=== Section Start ===
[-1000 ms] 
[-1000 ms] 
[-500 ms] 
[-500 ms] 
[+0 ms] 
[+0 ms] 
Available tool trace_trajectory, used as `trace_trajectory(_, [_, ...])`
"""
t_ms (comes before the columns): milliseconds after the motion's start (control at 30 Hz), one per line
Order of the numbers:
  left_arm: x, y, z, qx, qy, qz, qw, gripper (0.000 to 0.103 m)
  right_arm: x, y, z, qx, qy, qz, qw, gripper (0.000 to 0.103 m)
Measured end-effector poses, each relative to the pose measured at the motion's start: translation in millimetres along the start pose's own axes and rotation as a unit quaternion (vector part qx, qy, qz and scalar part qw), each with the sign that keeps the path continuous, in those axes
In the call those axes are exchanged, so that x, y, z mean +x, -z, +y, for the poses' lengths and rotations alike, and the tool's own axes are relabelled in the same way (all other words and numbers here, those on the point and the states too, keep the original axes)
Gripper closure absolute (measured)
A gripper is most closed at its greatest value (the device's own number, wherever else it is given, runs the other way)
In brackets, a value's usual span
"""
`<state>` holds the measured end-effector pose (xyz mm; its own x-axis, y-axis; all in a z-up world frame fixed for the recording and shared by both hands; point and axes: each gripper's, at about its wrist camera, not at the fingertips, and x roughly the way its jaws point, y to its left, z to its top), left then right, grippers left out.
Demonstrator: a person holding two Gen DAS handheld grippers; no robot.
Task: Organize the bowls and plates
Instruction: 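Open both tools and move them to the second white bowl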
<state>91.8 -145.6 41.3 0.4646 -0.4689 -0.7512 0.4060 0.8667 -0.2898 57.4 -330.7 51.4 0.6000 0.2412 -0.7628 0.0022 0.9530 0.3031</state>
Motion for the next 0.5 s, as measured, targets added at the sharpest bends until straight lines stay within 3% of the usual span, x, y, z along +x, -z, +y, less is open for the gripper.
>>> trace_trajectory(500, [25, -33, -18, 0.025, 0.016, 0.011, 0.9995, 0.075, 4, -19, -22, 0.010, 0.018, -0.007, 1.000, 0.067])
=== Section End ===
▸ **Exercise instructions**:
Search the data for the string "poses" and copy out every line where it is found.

▸ **Result below**:
Measured end-effector poses, each relative to the pose measured at the motion's start: translation in millimetres along the start pose's own axes and rotation as a unit quaternion (vector part qx, qy, qz and scalar part qw), each with the sign that keeps the path continuous, in those axes
In the call those axes are exchanged, so that x, y, z mean +x, -z, +y, for the poses' lengths and rotations alike, and the tool's own axes are relabelled in the same way (all other words and numbers here, those on the point and the states too, keep the original axes)

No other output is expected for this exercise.